Title:Billionaires Dream 

Synopsis:Our thesis revolves around Forbes 2022 edition’s Billionaires list. There are a total of 2668 billionaires in this year’s list. For each of them, we look into 10 individual factors - rank, age, final worth, year of birth, category, source, country, city, country of citizenship and gender.

Based on these 10 factors, we are trying to predict whether these billionaires are self-made or not using 6 different supervised machine learning algorithms. We have taken the 10 factors as the 10 independent variables (x1,x2,…,x10), and the question whether these billionaires are self-made or not as the dependent variable (y). If they are self-made based on the necessary factors, we have denoted y as 1, if not, we have denoted y as 0.

We have performed our prediction in 6 different approaches. We have used 6 primary supervised machine learning algorithms – Logistic Regression, K Nearest Neighbour Classification (KNN), Naïve Bayes, Decision Trees, Random Forest, Support Vector Machine (SVM) along with Hyper-Parameter Tuning and Ensemble Techniques like Bagging.

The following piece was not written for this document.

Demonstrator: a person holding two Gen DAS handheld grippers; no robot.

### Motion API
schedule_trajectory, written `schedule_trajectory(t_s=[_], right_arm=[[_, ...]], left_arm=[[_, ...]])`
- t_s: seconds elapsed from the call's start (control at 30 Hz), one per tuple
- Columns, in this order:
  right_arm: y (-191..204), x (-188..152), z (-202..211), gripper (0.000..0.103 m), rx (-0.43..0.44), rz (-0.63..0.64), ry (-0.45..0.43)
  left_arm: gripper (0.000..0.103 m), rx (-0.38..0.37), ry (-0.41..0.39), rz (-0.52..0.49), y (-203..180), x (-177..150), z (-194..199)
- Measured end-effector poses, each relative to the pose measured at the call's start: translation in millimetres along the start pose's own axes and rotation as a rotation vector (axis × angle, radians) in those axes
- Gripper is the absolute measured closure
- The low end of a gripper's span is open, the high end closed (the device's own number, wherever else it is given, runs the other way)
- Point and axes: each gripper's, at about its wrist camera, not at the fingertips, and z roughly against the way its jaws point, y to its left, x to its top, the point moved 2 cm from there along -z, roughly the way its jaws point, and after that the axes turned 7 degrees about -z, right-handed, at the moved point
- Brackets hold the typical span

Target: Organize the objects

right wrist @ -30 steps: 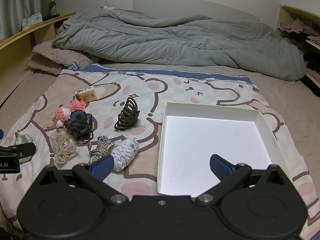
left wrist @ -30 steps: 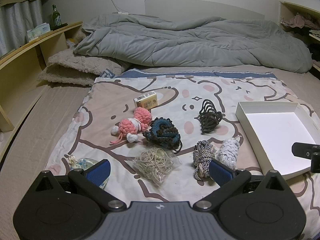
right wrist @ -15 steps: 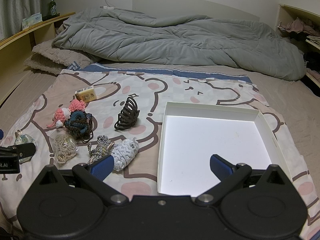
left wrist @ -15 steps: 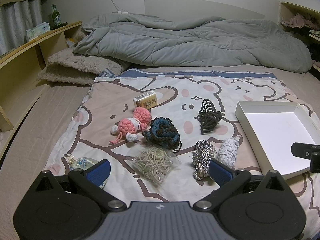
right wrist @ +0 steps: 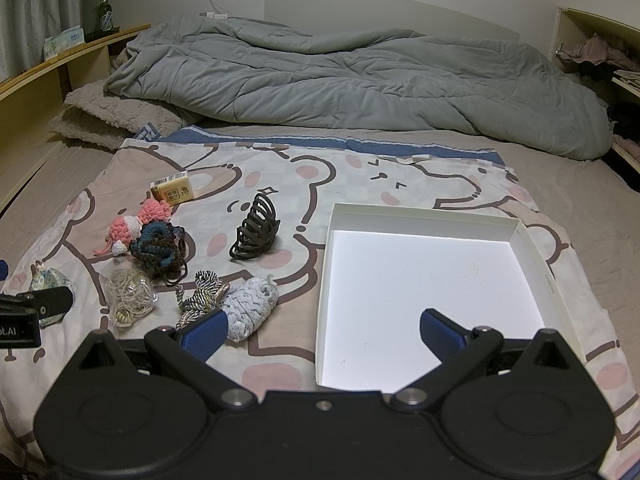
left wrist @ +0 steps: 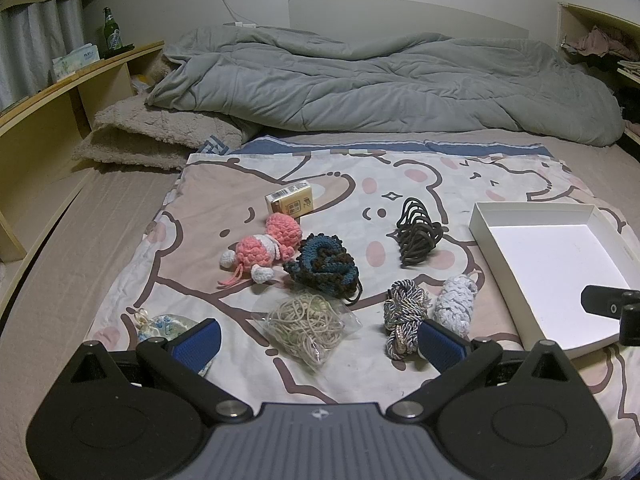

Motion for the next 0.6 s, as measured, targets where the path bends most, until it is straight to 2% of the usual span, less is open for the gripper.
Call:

Our main focus lies in being able to make our prediction whether the billionaires from this year’s (2022) Forbes billionaires list are self-made or not using the above-mentioned approaches, to engage in a comparative study on which algorithm performs the best, and to establish a significant relationship between the 10 factors that we have considered for each of the Billionaires with the question whether they are self-made or not.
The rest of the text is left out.